You are browsing a read-only backup copy of Wikitech. The primary site can be found at wikitech.wikimedia.org

Portal:Toolforge/Admin/Webservicemonitor

From Wikitech-static
Jump to navigation Jump to search

This page contains information on the webservicemonitor functionality in Toolforge.

The webservicemonitor component is a daemon which scans Toolforge's tool manifests looking for grid-based webservices, check they are alive and re-start them if required.

Since the Stretch version of Toolforge, this component is meant to run in cronrunner nodes. Previously it was running in services nodes.

Code

The source code (python3) is currently deployed as a Debian package, named tools-manifest, and can be found at https://gerrit.wikimedia.org/r/#/admin/projects/operations/software/tools-manifest.

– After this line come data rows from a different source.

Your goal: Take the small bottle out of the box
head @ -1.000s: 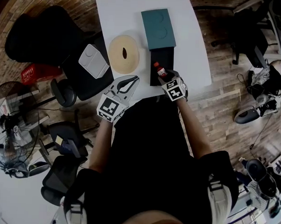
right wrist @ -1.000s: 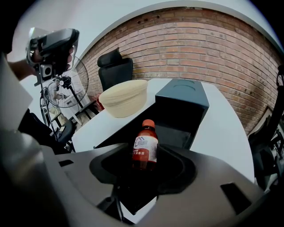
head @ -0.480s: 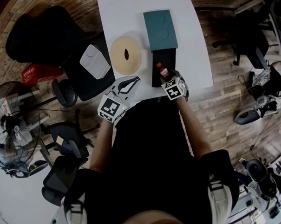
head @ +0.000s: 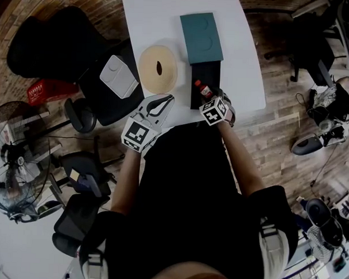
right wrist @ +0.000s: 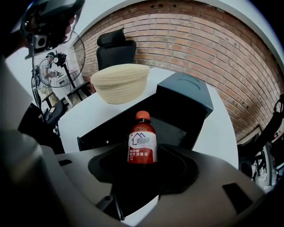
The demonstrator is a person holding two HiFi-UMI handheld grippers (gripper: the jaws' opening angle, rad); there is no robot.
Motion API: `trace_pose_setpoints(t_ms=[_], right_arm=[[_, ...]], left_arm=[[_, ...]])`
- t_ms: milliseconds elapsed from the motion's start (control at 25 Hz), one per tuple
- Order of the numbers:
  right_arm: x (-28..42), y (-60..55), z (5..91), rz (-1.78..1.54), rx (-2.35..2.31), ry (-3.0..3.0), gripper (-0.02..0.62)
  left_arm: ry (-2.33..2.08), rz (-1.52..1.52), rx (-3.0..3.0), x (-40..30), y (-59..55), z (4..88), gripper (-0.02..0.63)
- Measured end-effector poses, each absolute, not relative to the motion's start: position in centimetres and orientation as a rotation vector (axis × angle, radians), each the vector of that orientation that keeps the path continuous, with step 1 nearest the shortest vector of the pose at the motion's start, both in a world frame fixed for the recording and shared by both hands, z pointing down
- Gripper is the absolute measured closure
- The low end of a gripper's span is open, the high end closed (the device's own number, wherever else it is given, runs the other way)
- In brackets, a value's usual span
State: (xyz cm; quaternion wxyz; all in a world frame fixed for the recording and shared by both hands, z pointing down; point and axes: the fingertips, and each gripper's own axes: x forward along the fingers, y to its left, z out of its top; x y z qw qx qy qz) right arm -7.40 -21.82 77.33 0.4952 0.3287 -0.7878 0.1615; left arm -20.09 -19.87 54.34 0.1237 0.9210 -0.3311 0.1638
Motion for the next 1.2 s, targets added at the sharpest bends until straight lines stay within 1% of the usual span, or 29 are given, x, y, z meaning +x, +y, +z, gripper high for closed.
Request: trace_pose_setpoints(t_ms=[480,1200], right_arm=[[-7.5,-21.8,77.6,0.400,0.789,-1.890,0.379],[-7.4,-21.2,76.9,0.479,0.726,-1.971,0.390]], left_arm=[[-0.923,0.481,2.725,-19.5,-20.5,54.2,0.575],[-0.986,0.451,2.717,-18.4,-20.0,52.7,0.575]])
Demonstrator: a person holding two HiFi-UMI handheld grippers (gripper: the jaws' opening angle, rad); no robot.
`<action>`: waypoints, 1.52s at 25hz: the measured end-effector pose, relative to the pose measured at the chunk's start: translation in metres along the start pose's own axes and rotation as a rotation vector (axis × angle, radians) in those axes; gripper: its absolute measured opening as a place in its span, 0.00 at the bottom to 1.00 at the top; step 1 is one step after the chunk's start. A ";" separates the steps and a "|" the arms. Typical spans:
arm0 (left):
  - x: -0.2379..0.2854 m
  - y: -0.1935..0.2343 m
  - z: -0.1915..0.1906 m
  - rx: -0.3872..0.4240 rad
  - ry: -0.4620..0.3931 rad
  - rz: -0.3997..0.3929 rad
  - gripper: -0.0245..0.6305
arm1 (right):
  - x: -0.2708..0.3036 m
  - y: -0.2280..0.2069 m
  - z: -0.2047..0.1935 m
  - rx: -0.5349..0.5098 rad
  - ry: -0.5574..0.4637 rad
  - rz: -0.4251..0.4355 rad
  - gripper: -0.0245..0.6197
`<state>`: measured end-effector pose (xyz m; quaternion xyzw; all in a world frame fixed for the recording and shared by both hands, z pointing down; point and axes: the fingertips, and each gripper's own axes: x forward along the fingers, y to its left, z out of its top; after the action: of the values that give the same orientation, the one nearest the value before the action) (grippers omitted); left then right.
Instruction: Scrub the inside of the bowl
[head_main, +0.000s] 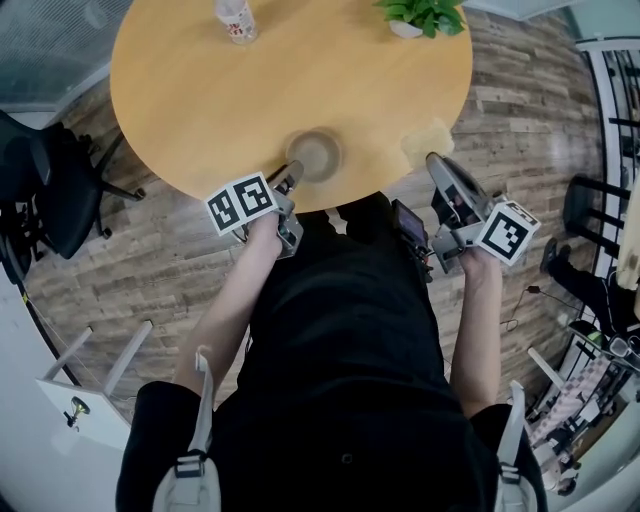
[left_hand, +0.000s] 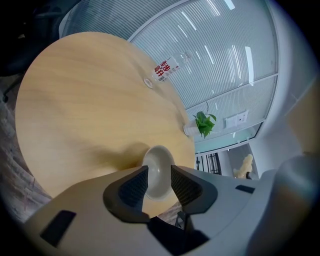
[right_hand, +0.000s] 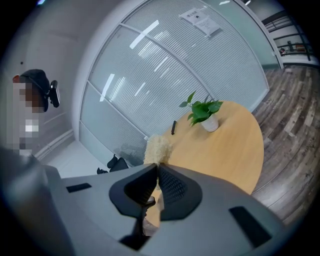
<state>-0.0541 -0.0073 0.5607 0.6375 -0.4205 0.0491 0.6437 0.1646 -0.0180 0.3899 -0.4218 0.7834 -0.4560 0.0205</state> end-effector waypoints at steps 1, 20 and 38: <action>-0.002 0.001 0.001 0.000 -0.007 -0.001 0.25 | 0.003 0.002 0.000 -0.005 0.002 0.011 0.08; -0.089 -0.072 0.068 0.415 -0.322 -0.038 0.11 | 0.047 0.044 0.010 -0.113 0.011 0.194 0.08; -0.091 -0.142 0.048 0.709 -0.346 -0.220 0.06 | 0.034 0.036 -0.010 -0.263 0.083 0.186 0.07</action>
<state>-0.0510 -0.0315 0.3871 0.8599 -0.4089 0.0139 0.3054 0.1153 -0.0256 0.3814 -0.3273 0.8722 -0.3627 -0.0253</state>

All the setup is done using puppet, in the profile::toolforge::grid::webservicemonitor profile: modules/profile/manifests/toolforge/grid/webservicemonitor.pp

How it works

There is a daemon collector-runner which reads all Toolforge manifests from the NFS share. The manifests should indicate the tool is meant to run on the grid, using a web node:

tools.wdcat@tools-bastion-03:~$ cat service.manifest 
backend: gridengine
version: 2
web: uwsgi-python

Then, the daemon will check if there is a job for this tool running. If not, will restart it and procude a log entry in the tool log. To be able to check the tool status and restart it, the daemon interacts with the grid. The server running the daemon should be a grid submit host.